Langit Jingga

4.3K 226 3
                                    

Semilir angin pagi itu menerbangkan beberapa helai rambutnya dan memberatkan kelopak matanya. Ia suka seperti ini sendiri sambil ditemani nyanyian alam, suara semilir angin yang membuat dedaunan mengeluarkan musiknya. Duduk didalam sebuah gazebo kecil yang sengaja ia buat untuk menikmati keindahan sang pencipta.

Menghilangkan penat akibat pekerjaan dan rutinitas sehari-hari dengan cara seperti ini merupakan hal yang biasa bagi dirinya. Seakan ia bisa melebur dengan jiwanya tanpa memikirkan logikanya dan setelahnya akan merasa seperti terlahir kembali.

Apalagi menjadi seorang arsitek yang dituntut harus menjadi kreatif membuat ia harus selalu dalam suasana hati yang baik kalau tidak mau hasil rancangnyannya menjadi seperti rumah hantu atau penjara bawah tanah.

Suara langkah kaki mengusik lamunannya. Matanya menunduk menuju suara dimana langkah kaki itu berasal. Sepasang sepatu pria membuat arah tatapan matanya berhenti. Jelas ini bukan jenis sepatu yang dipakai Pak Ujang untu menggarap tanah miliknya. Sepasang sepatu ini jenis yang selalu menginjak lantai marmer digedung bertingkat.

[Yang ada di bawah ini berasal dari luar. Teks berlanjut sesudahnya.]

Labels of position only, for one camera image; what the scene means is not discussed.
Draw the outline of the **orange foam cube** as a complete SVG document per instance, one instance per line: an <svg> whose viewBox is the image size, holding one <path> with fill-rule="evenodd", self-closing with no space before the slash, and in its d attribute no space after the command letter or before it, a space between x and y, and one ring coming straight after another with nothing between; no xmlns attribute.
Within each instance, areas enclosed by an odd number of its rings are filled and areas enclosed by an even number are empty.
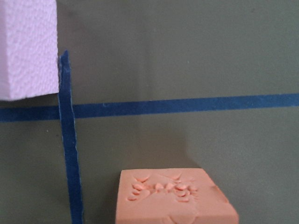
<svg viewBox="0 0 299 224"><path fill-rule="evenodd" d="M237 224L239 215L202 168L127 169L117 224Z"/></svg>

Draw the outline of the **brown paper table cover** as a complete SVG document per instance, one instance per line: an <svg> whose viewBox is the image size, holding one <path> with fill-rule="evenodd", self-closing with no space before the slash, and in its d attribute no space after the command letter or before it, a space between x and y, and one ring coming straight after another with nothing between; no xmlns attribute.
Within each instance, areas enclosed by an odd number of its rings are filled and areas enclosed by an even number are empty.
<svg viewBox="0 0 299 224"><path fill-rule="evenodd" d="M59 0L86 224L120 172L203 168L242 224L299 221L296 0Z"/></svg>

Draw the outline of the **pink foam cube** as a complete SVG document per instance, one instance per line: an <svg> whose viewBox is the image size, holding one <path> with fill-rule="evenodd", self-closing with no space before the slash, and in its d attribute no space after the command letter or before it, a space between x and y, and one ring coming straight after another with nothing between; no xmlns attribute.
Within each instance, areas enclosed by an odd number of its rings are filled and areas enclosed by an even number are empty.
<svg viewBox="0 0 299 224"><path fill-rule="evenodd" d="M59 91L57 3L0 2L0 99L15 101Z"/></svg>

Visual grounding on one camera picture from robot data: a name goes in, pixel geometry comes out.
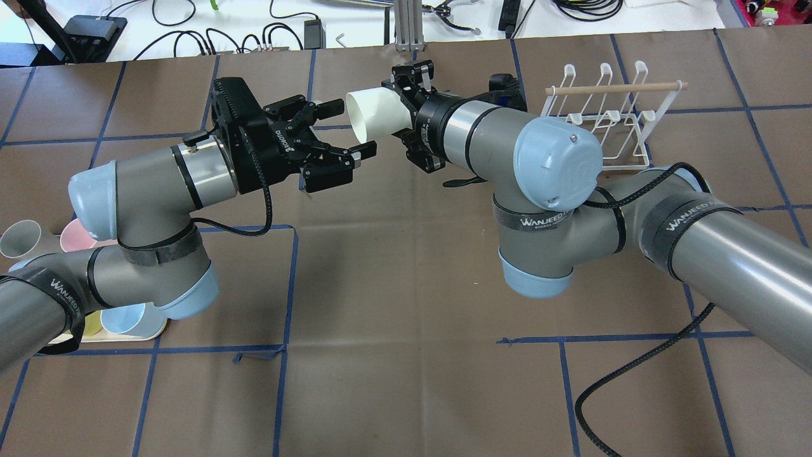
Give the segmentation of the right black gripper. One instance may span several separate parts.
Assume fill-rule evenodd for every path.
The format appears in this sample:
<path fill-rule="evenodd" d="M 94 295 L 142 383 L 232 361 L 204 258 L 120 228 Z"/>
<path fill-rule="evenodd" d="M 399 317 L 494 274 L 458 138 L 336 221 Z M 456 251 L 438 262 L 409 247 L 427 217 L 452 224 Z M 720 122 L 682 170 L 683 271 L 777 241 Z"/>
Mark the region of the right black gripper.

Dahinya mengerut lalu perlahan mengangkat wajahnya dan bertemu dengan sepasang manik mata paling hitam yang pernah ditemuinya. Tanpa tersadar ia sudah mengamati wajah pemilik manik mata hitam tersebut tanpa berkedip.

"Hmmm.." suara deheman pria tersebut menyadarkannya dari lamuman sesaatnya sehingga membuat sang gadis salah tingkah.

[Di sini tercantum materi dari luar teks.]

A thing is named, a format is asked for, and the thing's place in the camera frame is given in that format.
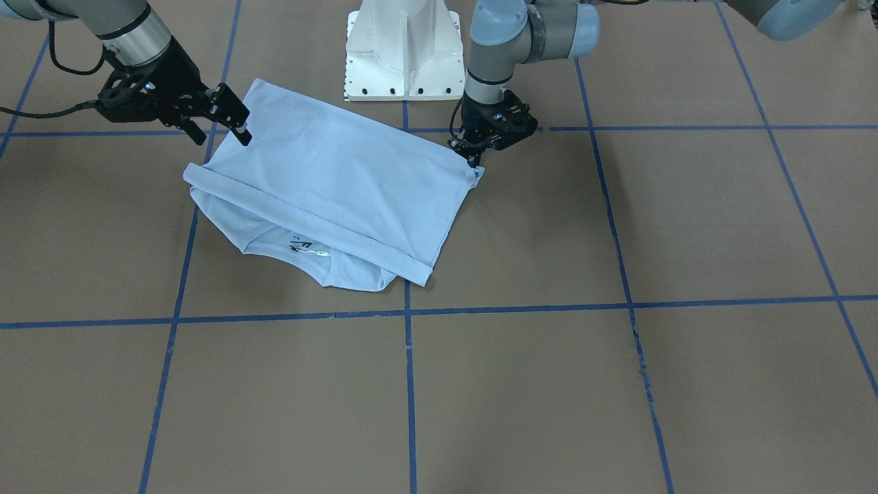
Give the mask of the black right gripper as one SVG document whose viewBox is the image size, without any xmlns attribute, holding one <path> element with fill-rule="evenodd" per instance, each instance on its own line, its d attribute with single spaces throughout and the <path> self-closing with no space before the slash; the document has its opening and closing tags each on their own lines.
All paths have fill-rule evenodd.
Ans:
<svg viewBox="0 0 878 494">
<path fill-rule="evenodd" d="M 140 66 L 124 65 L 107 49 L 104 59 L 112 66 L 112 73 L 98 93 L 96 110 L 107 121 L 158 120 L 180 128 L 196 145 L 202 146 L 206 133 L 195 121 L 201 117 L 225 126 L 241 146 L 251 143 L 248 107 L 225 82 L 210 90 L 175 36 L 163 53 Z"/>
</svg>

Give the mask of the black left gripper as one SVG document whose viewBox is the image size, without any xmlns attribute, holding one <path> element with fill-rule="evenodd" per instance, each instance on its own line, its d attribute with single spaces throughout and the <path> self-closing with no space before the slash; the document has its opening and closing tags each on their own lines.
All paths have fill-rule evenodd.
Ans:
<svg viewBox="0 0 878 494">
<path fill-rule="evenodd" d="M 514 91 L 502 91 L 501 100 L 494 104 L 479 103 L 463 94 L 449 120 L 449 147 L 459 156 L 468 156 L 468 165 L 476 169 L 486 150 L 508 149 L 537 128 L 530 105 Z"/>
</svg>

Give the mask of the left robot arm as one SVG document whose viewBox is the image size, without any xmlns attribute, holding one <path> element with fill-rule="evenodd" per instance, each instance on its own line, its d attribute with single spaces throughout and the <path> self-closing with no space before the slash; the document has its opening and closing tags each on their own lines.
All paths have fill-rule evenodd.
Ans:
<svg viewBox="0 0 878 494">
<path fill-rule="evenodd" d="M 449 147 L 480 166 L 489 150 L 532 137 L 539 122 L 511 89 L 515 69 L 546 60 L 574 59 L 595 50 L 600 1 L 479 1 L 465 54 L 463 95 L 453 110 Z"/>
</svg>

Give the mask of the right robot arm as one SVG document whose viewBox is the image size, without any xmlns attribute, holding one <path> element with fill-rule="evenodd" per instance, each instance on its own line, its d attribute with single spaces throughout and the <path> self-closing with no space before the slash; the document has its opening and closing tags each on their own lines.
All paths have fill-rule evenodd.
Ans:
<svg viewBox="0 0 878 494">
<path fill-rule="evenodd" d="M 76 104 L 72 112 L 93 109 L 113 123 L 159 121 L 197 145 L 206 141 L 195 122 L 203 118 L 250 144 L 250 110 L 227 84 L 204 84 L 200 69 L 147 1 L 3 1 L 2 15 L 45 20 L 53 64 L 60 22 L 79 20 L 101 42 L 97 68 L 109 64 L 112 72 L 97 99 Z"/>
</svg>

"Langit." Si pria memperkenalkan dirinya sambil mengulurkan tangan kananya kepada sang gadis.

"Jingga." Sang gadis menjawab uluran tangan pria tersebut sambil menyebitkan namanya.

Langit Jingga

Langit Jingga

Keduanya berujar dalam hati sambil membayangkan perkenalan mereka.

"Jadi, mengapa kau tak menjual tanah ini?" Tanpa perlu berbasa-basi Langit langsung menanyakan hal yang mengganjal hatinya sedari kemarin.

"Tak ada alasan." Jingga menjawab pertanyaan itu dengan skeptis.

"Mana mungkin! Apa harga yang ku tawarkan kurang tinggi?" Langit tak mau memperpanjang urusan ini. Bukankah kalau kau menawar sesuatu dengan harga dan ditolak berarti harga yang kau tawarkan kurang tinggi bukan?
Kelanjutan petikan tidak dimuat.